Dataset records
____________

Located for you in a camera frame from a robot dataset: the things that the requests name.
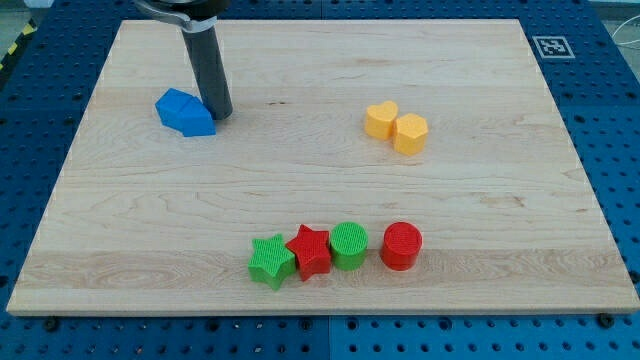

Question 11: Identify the blue cube block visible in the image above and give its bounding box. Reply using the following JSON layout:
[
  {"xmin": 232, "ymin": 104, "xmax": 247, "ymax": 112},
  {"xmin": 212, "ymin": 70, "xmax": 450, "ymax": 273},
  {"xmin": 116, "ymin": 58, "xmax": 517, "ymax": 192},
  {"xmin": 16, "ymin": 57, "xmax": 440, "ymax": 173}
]
[{"xmin": 155, "ymin": 88, "xmax": 193, "ymax": 130}]

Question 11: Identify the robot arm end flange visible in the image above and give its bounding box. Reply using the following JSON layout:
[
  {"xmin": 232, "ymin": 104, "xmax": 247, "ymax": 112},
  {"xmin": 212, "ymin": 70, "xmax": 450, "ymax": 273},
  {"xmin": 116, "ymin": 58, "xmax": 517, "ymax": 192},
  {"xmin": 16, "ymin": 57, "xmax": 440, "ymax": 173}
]
[{"xmin": 133, "ymin": 0, "xmax": 231, "ymax": 33}]

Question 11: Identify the light wooden board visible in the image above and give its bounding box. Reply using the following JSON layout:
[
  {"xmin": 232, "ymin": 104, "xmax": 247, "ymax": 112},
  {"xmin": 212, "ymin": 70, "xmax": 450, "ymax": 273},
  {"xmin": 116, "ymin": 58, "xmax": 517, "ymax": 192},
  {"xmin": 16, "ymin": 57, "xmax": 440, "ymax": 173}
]
[{"xmin": 7, "ymin": 19, "xmax": 639, "ymax": 317}]

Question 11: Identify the green cylinder block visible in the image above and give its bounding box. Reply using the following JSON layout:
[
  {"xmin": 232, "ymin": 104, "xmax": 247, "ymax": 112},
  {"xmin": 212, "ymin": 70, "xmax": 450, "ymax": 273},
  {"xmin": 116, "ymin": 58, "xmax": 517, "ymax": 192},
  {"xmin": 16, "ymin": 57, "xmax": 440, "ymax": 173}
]
[{"xmin": 329, "ymin": 222, "xmax": 368, "ymax": 271}]

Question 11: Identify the red star block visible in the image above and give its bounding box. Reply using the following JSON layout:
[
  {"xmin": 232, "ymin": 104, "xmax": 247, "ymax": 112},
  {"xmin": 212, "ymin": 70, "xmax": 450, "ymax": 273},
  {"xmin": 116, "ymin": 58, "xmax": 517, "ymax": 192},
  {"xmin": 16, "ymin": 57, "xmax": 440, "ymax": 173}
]
[{"xmin": 285, "ymin": 224, "xmax": 332, "ymax": 281}]

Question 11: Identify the yellow heart block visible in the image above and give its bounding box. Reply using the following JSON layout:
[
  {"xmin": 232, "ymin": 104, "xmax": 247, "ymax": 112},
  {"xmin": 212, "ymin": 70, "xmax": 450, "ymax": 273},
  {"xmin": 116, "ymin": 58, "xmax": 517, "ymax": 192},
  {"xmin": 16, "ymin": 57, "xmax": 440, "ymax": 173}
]
[{"xmin": 364, "ymin": 100, "xmax": 399, "ymax": 140}]

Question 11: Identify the green star block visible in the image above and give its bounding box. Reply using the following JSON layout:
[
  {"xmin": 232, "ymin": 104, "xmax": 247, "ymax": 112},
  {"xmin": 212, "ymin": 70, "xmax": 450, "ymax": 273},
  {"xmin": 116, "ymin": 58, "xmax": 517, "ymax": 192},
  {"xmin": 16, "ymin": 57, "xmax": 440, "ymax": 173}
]
[{"xmin": 248, "ymin": 233, "xmax": 296, "ymax": 291}]

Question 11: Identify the yellow hexagon block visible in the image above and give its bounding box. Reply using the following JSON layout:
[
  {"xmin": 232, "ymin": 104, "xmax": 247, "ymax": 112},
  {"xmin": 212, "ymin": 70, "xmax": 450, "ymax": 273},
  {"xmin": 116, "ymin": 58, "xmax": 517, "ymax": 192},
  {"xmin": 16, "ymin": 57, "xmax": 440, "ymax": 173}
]
[{"xmin": 393, "ymin": 113, "xmax": 429, "ymax": 156}]

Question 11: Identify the red cylinder block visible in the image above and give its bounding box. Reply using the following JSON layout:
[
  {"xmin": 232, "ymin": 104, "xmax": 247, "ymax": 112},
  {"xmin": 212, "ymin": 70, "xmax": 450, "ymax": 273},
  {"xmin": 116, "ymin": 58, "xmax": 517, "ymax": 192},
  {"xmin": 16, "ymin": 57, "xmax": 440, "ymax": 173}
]
[{"xmin": 380, "ymin": 222, "xmax": 423, "ymax": 271}]

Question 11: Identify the blue pentagon block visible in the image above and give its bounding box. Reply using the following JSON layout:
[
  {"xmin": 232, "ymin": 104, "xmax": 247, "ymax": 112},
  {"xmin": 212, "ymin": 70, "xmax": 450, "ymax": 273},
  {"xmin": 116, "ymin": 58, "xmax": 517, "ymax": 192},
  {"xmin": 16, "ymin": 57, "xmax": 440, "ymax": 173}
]
[{"xmin": 177, "ymin": 97, "xmax": 216, "ymax": 137}]

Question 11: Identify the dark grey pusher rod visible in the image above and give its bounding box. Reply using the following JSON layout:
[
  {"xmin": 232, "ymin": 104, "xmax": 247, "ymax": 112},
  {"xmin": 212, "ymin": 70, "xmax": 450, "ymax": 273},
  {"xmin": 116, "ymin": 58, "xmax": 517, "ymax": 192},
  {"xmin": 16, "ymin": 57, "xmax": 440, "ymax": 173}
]
[{"xmin": 182, "ymin": 17, "xmax": 233, "ymax": 120}]

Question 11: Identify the white fiducial marker tag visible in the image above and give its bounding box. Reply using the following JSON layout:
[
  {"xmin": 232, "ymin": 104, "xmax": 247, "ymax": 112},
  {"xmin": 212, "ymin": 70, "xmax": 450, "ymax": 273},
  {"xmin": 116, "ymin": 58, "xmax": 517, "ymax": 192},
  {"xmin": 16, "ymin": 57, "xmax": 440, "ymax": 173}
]
[{"xmin": 532, "ymin": 36, "xmax": 575, "ymax": 59}]

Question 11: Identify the white cable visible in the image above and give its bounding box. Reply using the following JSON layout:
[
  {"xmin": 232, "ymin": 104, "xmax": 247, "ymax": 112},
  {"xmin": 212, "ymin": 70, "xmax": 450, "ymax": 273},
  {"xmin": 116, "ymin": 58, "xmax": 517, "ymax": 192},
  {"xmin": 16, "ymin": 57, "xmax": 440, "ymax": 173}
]
[{"xmin": 610, "ymin": 14, "xmax": 640, "ymax": 51}]

____________

Say how many lines in the records hold the string "cylinder", please, and add no other words.

2